Meeting Tomorrow Morning:
Trump Tax Cuts and Affordable Housing

Kate Harrison, Berkeley City Council, District 4
Wednesday February 19, 2020 - 09:32:00 PM

At tomorrow’s Land Use Policy Committee, we will discuss requiring on-site inclusionary units in Qualified Opportunity Zones (QOZs). I introduced this item and it is co-sponsored by all Councilmembers who represent QOZs – myself, Councilmember Davila, and Councilmember Bartlett.

The meeting is tomorrow, Thursday February 20 at 10:30am on the 6th floor of 2180 Milvia.

Qualified Opportunity Zones are census tracts designated as “economically distressed” in the 2017 Trump tax cuts. Housing projects built in these zones see massive federal tax relief, including deferring upfront capital gains taxes, forgiving taxes on the proceeds of the sale of the building, and more. All told, the Congressional Research Service says that projects can increase investment by 70%! Berkeley is going to see projects across the Downtown, South Berkeley, and Southwest Berkeley that will generate huge profits, and the City has a responsibility to recapture some of these profits by strengthening affordability requirements and preventing displacement in these low-income areas.

Berkeley has long required that new buildings include 20% affordable units, but we have provided the option to pay a fee instead of building the units.

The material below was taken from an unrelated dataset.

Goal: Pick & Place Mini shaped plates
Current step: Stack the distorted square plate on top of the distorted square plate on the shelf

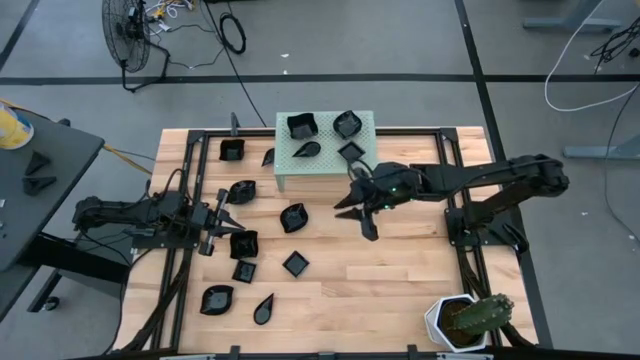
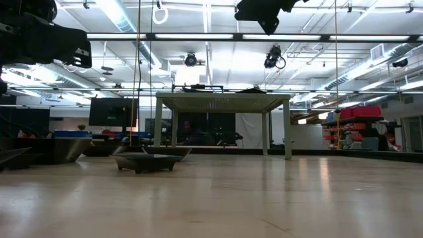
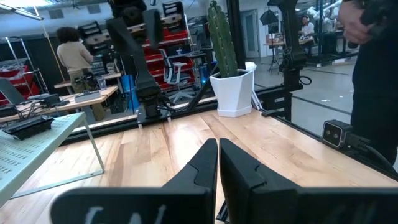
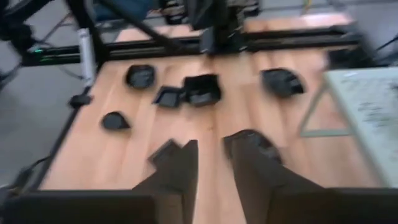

Developers typically choose the fee because it costs less, or utilize the state density bonus to provide 10% of units at a single level of affordability, then pay a fee for the rest. This means that affordable housing is built more slowly and in separate nonprofit buildings, rather than integrated in with market rate units. The courts have upheld a city’s right to require onsite units, rather than always paying the fee.

The City of Berkeley is facing two issues: the federal government is providing tax relief to gentrify low-income neighborhoods, and we need more affordable housing. The item I am introducing seeks to have these problems solve one another by requiring affordable units be built onsite by those projects that can most afford to do so because they are receiving these tax breaks. We are not changing the percentage or otherwise altering the affordability requirements, but rather ensuring that affordable units actually get built in these neighborhoods.

I hope you will join me in supporting this important piece of legislation.